Strongly Preferred 55C06A30DAA5D5F382FDEB8C702EC57875CC9D91A7C78BB620053FD81DC…
uoo User opt out flag for demographic measurement Yes

Format: integer

  • 0 = not opt-out
  • 1 = opt-out
xdua Device HTTP User Agent string Yes

Format: alphanumeric,

Example: Apple-iPhone1C2/801.293

xff IP address Yes

Format: xxx.xxx.xxx.xxx

psudo_id_sha256 Hashed Device User Agent string + IP address No 421c76d77563afa1914846b010bd164f395bd34c2102e5e99e0cb9cf173…
The following 4 parameters become mandatory if Device User Agent String (UAS) is not available
device_platform Device platform(mobile, desktop, connected device) Required if no UAS DSK, MBL, OTT
device_type Device type for connected devices Required if no UAS AMN, APL, DVD, GGL, PSX, RKU, STB, STV, XBX
os_group Operating system of mobile devices.

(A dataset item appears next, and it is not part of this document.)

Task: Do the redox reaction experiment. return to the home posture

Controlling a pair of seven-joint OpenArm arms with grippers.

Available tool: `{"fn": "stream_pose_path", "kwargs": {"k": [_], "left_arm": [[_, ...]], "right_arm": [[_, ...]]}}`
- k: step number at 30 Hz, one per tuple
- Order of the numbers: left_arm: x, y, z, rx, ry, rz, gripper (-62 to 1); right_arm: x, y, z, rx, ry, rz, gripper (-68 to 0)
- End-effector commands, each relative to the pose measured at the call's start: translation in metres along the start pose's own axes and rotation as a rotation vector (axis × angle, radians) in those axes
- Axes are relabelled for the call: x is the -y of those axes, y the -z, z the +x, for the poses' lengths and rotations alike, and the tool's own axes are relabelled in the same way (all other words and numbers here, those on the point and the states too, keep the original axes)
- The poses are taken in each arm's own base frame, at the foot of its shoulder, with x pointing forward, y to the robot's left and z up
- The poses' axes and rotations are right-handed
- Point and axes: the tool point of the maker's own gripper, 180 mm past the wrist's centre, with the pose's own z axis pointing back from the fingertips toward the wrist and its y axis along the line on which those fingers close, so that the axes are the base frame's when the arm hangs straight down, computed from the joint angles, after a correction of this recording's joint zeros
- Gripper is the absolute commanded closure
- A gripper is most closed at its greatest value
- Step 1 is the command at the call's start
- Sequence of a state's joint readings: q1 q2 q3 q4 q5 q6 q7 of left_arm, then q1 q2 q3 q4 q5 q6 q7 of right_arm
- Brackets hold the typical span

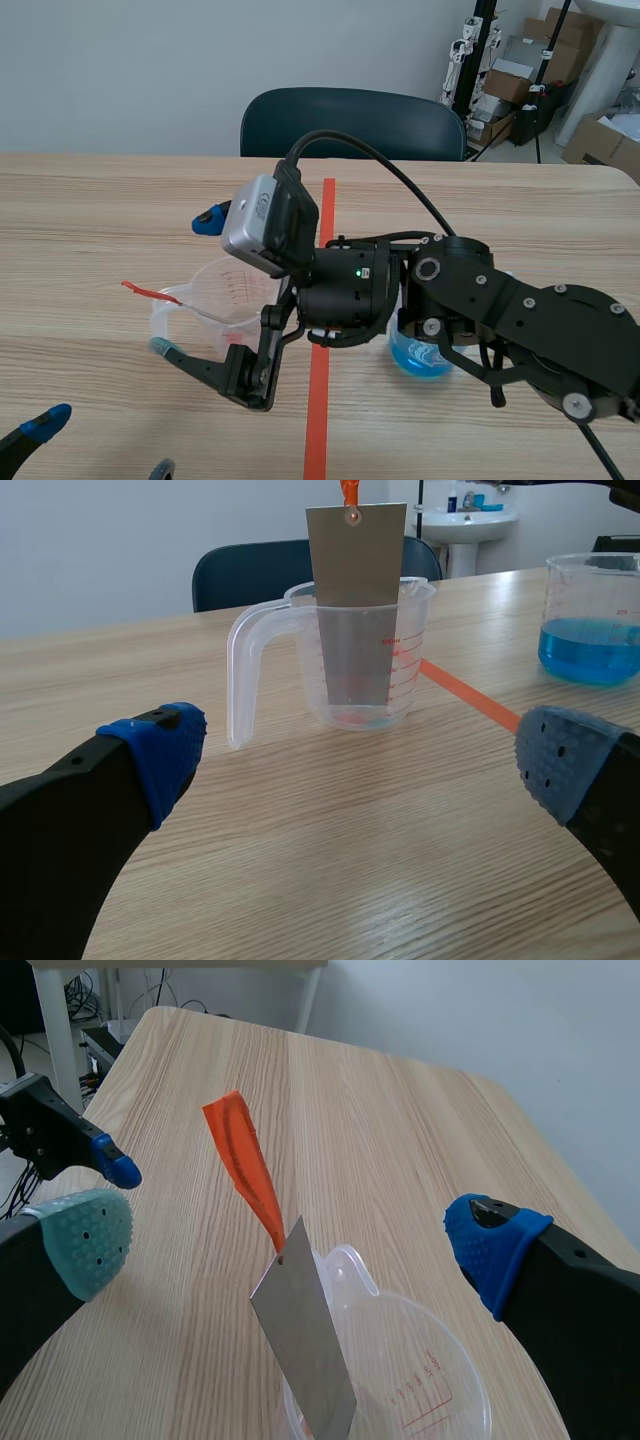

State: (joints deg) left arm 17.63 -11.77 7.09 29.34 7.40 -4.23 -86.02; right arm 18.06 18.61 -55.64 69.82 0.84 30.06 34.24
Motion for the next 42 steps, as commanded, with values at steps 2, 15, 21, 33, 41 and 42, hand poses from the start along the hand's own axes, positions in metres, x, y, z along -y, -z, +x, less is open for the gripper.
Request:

All other device should be NA Required if no UAS IOS, DROID, NA
device_group Type of device: phone, tablet, desktop, set top box (CTV or OTT), unknown Required if no UAS DSK, PHN, TAB, STV, DVD, PMP, OTHER, STB, XBX, PSX, AMN, APL, GGL, RKU, UNWN
The following 4 parameters become mandatory if IP Address is not available
robotic_flag Flag indicating IAB bot rule if IP address present in IAB bot list Required if no IP Format: integer
  • 0 = not bot,
  • 1 = bot
zip_code ZIP code where viewing occurred Required if no IP 10001
country Country ISO 3166 ALPHA-2 Required if no IP US, CA, etc.

Note: All parameters are case sensitive.